After being in the restaurant industry for 15 years, Alexis Krisel and Kye Vatash, with some help from Alex Zilkah, decided to open Lil’ Birdie, a Sag Harbor fried chicken spot with a unique ambiance, while at the same time solving a problem that many Sag Harbor residents face.
“I’ve worked in restaurants here for most of my life,” co-owner and Pierson graduate Mr. Vatash said. “There aren't any fast casual places here where you can eat, chill, and get good food for a reasonable price.”
Located off Division Street in Sag Harbor, Lil’ Birdie offers all natural and organic homemade fried chicken, grilled chicken, and falafel sandwiches with a unique selection of sauces at an affordable price.
The shop opened on July Fourth weekend, and is already making a name for itself as a Sag Harbor hotspot.
“The response has been unbelievable,” Mr. Vatash said. “We’ve been open for six days, and we’ve sold out every single day.”
Though the shop is small in size, it's clear to anybody that the property radiates energy, laughter, and excitement, as the new owners’ goal is to serve people with not just great food, but what they describe as a one of a kind “experience.”
“When people come into our store, we get to be very much who we are, and we’re not restricted,” Mr. Vatash said. “For instance, if we were on Main Street, we might have to be a little more reserved, and here we can kind of yell across the kitchen, and yell at each other — if someone comes in and I’m working in the kitchen, we’ve gotta shout out orders, and talk to each other so we can make food faster.”
“We get people engaged and having fun — that's the best way to put it,” Mr. Krisel added.
The decorations certainly add to the lively ambiance: a light up chicken logo greets customers as they enter the store, and a book titled “Cooking For Dummies” hangs from a wooden bookshelf.
“The menu, the ambiance, the atmosphere — everything was really made to reflect who we are, our personalities, and the experience we want to create,” Mr. Krisel said. “We decided to do this because we wanted to create an experience that was unlike any others. We were both sick of being in the restaurant industry, and if we weren’t doing this together, something that is completely unique and our own, I think we both would have stopped entirely”
Mr. Vatash and Mr. Krisel have been working together for the last five years, doing a series of event style projects together, though they had never worked in an actual kitchen together. The shop is run solely by the two of them, and their obvious chemistry is part of what makes the chicken spot so special.
“Instead of having more people, it’s just the two of us working here and we’re going to keep it that way,” Mr. Krisel said. “We just flow, sometimes we bicker, almost like we’re in a sitcom, but we work incredibly well together, we enjoy it, and the people that come into the shop enjoy it.”
Mr. Krisel has cooked for various restaurants in Brooklyn, but came across the idea to open up a restaurant in Sag Harbor when he moved out to be with his mom during the pandemic.
“While I was out here I just realized that there’s no affordable high quality food, and there's no really good fried chicken,” Mr. Krisel said. “So I said to myself, ‘I’m gonna do this’ and I called Kye and said, ‘Wanna move back to the Hamptons? Let’s open up a fried chicken place.’”
Lil’ Birdie offers a $15 sandwich, side, and soda lunch combo, which Mr. Vatash explained is hard to come across on the East End, and in particular, in Sag Harbor.
“When I was working in Sag Harbor, I would go and get a staff meal, grab a sandwich that had been sitting in a fridge forever, and pay $15 for it,” Mr. Vatash said.

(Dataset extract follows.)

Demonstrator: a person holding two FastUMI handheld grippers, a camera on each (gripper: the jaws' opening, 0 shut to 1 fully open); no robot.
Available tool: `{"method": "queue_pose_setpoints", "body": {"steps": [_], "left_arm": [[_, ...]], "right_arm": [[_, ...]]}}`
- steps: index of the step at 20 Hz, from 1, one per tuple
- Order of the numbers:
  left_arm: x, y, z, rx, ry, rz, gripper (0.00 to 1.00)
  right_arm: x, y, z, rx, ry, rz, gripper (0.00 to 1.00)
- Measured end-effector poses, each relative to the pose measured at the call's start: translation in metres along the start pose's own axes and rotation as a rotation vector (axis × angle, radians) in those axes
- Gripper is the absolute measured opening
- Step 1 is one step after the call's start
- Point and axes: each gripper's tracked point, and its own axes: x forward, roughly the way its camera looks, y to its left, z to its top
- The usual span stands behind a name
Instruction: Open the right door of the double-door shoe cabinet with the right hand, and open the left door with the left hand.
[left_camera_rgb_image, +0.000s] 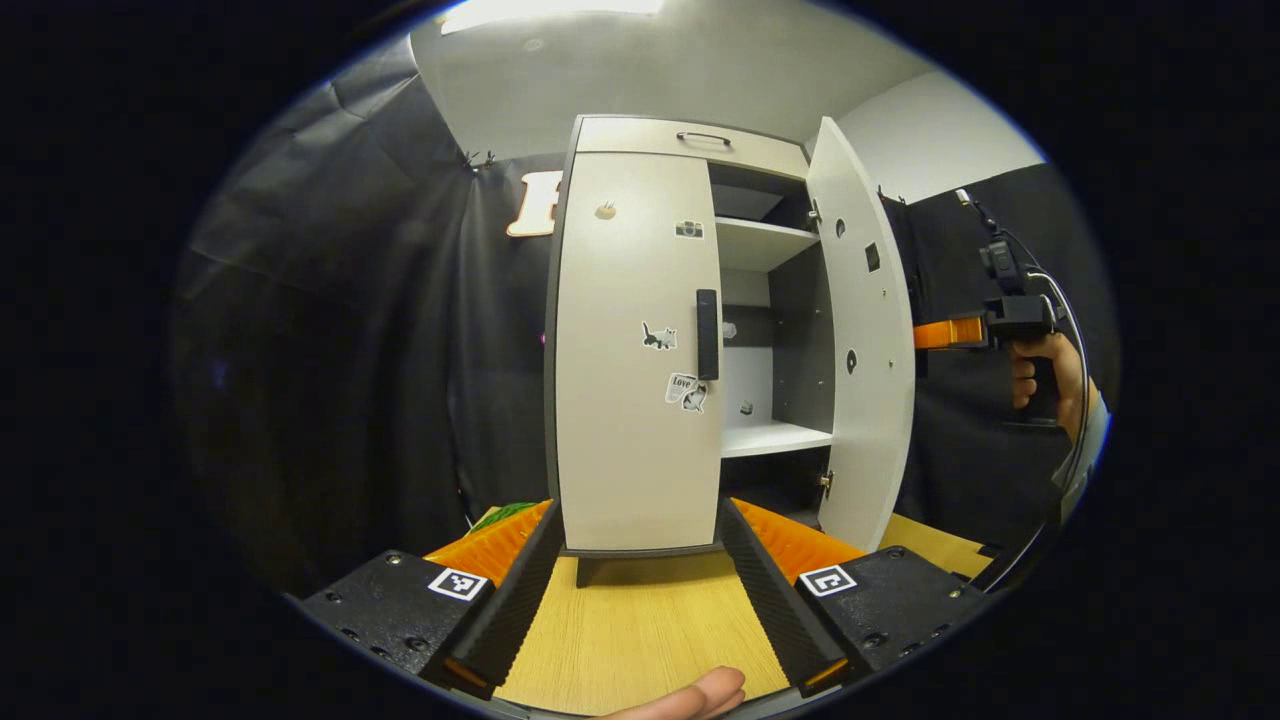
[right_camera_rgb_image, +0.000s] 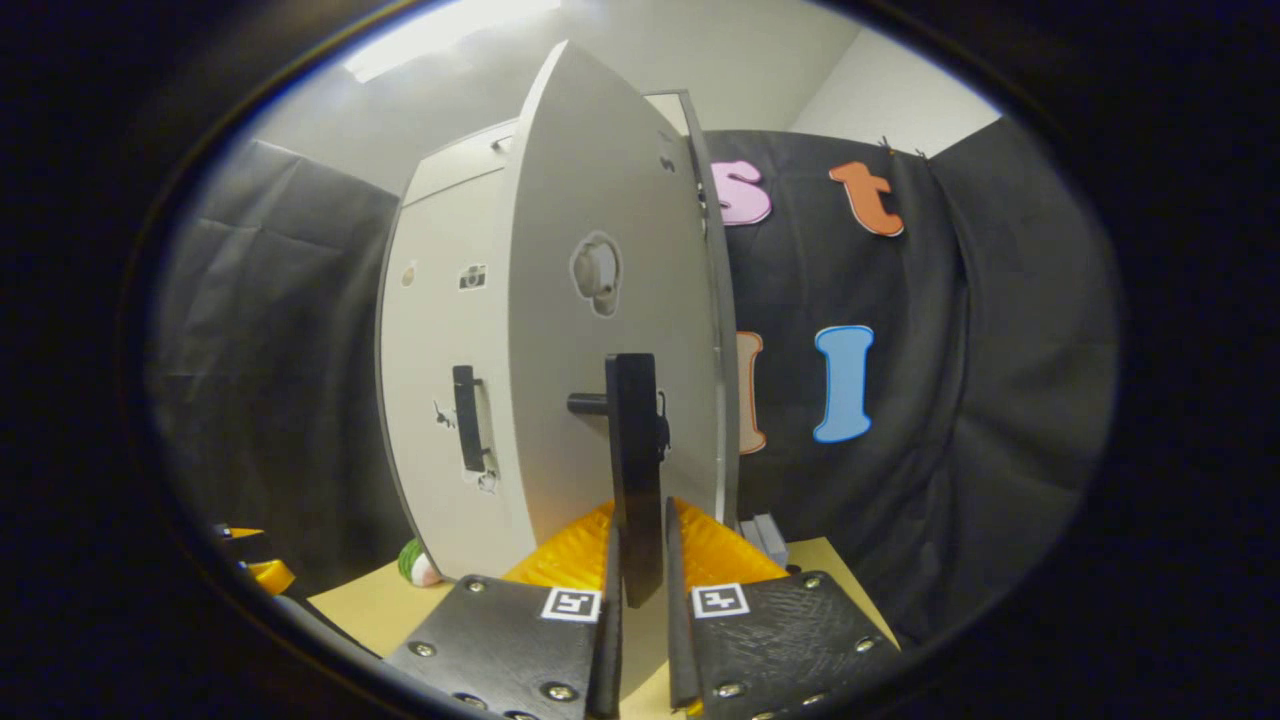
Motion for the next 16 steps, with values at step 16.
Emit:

“We’re cooking everything to order,” Mr. Krisel said. “Instead of other places that do fried chicken and have it sit, or a lunch place where you can grab a sandwich but it was made earlier that day or the day before, here, in 3 to 5 minutes, you can have a custom made sandwich.”
The shop is open year round, six days a week, and is looking to add seating and get its beer and wine license in the near future.
“We’re really excited to bring a place like this to the community,” Mr, Vatash said. “The response has already been incredible, and we can’t wait to keep going.”